┌──
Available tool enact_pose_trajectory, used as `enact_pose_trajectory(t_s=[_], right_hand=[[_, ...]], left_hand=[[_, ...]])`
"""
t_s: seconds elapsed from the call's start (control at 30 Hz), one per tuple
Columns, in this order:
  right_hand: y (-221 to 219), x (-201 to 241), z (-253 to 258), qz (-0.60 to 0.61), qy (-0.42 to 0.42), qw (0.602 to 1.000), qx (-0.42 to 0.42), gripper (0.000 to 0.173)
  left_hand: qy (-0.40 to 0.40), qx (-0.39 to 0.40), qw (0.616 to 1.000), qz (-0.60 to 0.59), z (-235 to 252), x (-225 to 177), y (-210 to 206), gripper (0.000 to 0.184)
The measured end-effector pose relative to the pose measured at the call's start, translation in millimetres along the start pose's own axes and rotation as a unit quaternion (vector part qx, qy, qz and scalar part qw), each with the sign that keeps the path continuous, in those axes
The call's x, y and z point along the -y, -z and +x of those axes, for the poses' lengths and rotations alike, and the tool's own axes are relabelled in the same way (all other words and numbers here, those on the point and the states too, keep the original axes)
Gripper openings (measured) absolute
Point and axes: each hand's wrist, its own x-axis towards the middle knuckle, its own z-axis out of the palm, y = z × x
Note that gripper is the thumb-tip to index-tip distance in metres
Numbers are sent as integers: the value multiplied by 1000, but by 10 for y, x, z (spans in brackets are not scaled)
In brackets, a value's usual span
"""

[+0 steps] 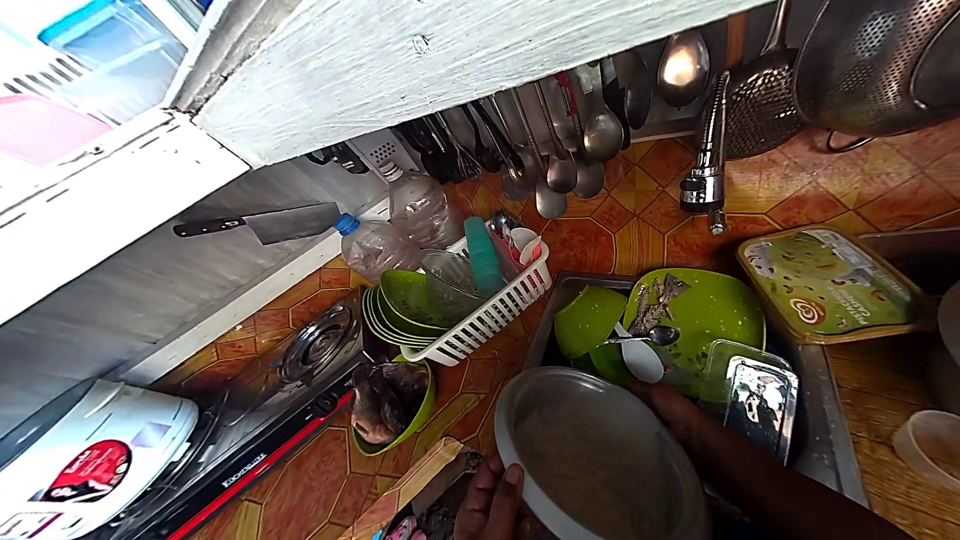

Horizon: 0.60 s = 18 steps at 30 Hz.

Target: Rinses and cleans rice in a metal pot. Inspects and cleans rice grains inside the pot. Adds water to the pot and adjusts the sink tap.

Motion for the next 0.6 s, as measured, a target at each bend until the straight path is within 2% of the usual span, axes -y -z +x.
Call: enact_pose_trajectory(t_s=[0.6], right_hand=[[8, -10, 60, 39, -12, 999, -8, 23]], left_hand=[[-7, 13, 1000, 16, 17, 2, -54, 26]])
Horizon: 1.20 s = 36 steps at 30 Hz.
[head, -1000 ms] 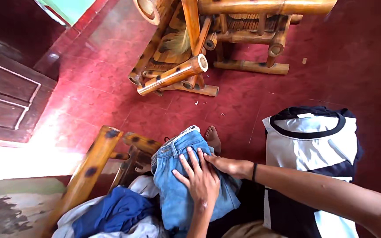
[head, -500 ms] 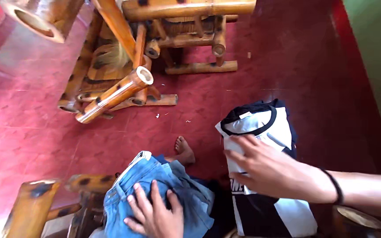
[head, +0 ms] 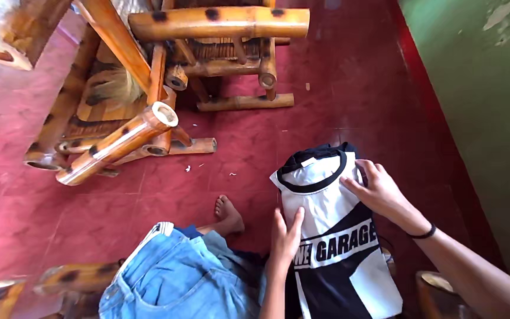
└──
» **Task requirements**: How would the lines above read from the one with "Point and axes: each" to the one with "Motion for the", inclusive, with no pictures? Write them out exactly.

» **Result**:
Point and axes: each hand's wrist, its own x-axis towards the middle knuckle, its own z-axis out of the palm, y = z × x
Note that gripper is the thumb-tip to index-tip distance in metres
Numbers are sent as integers: the value multiplied by 1000, but by 10 for y, x, z (spans in brackets are not scaled)
In brackets, a value's usual span
"""

[+0 steps] 

Horizon: 0.60 s = 18 steps at 30 Hz.

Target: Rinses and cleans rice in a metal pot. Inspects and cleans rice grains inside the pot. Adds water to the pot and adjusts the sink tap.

Motion for the next 0.6 s, as measured, a target at each bend until the straight path is within 2% of the usual span, axes -y -z +x.

There is no more to the output, and the exercise is done.